The trauma group at USC+LAC recently published the findings of a retrospective review of 312 patients undergoing nonoperative management for their liver, spleen or kidney injuries. They looked at chemical prophylaxis administration and its relationship to failure of nonop management of solid organ injury.

As expected, as the grade of the solid organ injury increased, so did the failure rate of nonoperative management. Administration of low molecular weight heparin, such as enoxaparin, did not increase failure rate in this study. All but one failure occurred in patients who had not yet received the injections. Likewise, two DVT and two pulmonary embolisms occurred, but only in patients who had not yet received prophylaxis. 

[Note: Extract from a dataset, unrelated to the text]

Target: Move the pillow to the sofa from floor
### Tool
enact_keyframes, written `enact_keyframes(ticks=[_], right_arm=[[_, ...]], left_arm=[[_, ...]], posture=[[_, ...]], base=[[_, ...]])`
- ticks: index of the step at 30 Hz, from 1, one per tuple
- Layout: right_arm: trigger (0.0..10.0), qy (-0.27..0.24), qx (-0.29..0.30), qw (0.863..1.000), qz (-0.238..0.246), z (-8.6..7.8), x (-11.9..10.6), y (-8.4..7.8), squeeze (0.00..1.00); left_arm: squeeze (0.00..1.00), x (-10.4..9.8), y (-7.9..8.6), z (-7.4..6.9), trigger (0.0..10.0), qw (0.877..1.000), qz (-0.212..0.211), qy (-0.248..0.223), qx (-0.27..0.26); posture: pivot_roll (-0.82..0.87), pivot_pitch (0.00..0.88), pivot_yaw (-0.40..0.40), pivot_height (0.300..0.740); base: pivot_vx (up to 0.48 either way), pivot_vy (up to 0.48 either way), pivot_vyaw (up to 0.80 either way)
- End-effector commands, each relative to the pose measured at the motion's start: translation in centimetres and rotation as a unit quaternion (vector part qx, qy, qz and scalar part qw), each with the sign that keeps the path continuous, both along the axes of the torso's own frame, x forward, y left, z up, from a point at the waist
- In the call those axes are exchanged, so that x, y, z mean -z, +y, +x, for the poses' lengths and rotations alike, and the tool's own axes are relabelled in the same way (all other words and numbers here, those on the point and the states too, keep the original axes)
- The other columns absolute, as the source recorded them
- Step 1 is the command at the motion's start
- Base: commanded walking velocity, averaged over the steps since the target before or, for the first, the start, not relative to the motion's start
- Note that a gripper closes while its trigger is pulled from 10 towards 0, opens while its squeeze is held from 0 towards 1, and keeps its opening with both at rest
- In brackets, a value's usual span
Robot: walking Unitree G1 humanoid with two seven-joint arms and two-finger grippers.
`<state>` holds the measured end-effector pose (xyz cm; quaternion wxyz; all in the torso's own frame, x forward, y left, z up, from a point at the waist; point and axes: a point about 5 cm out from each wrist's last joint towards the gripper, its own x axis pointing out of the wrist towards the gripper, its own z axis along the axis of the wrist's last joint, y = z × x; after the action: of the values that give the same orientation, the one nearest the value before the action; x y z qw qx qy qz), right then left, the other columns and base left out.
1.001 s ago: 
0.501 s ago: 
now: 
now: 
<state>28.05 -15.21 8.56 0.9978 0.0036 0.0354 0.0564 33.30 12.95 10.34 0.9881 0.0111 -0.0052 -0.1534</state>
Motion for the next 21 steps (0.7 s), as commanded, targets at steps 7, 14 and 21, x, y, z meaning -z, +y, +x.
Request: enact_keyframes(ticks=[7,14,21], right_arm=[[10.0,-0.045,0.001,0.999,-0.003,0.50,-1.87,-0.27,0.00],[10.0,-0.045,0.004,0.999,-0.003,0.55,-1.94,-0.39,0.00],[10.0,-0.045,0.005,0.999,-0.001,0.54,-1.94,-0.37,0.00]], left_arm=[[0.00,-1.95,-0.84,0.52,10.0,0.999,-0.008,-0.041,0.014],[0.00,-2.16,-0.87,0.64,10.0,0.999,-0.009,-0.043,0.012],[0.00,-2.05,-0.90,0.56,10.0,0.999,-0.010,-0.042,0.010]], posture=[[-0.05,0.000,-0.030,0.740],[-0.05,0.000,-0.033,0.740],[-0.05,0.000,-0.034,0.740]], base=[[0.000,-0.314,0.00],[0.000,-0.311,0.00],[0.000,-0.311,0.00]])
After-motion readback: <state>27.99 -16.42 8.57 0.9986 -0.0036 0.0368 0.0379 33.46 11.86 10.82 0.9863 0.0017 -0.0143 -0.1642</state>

Bottom line: This small study offers some assurance that early prophylaxis is okay, and a few prospective studies do exist. UCSF / San Francisco General is comfortable beginning chemical prophylaxis 36 hours postop, regardless of solid organ injury. Look for more guidance on this issue in the coming year or so. Until then, consider starting LMWH prophylaxis early to avoid complications from DVT or PE.

Reference: Thromboembolic prophylaxis with low-molecular-weight heparin in patients with blunt solid abdominal organ injuries undergoing nonoperative management: current practice and outcomes. J Trauma 70(1): 141-147, 2011.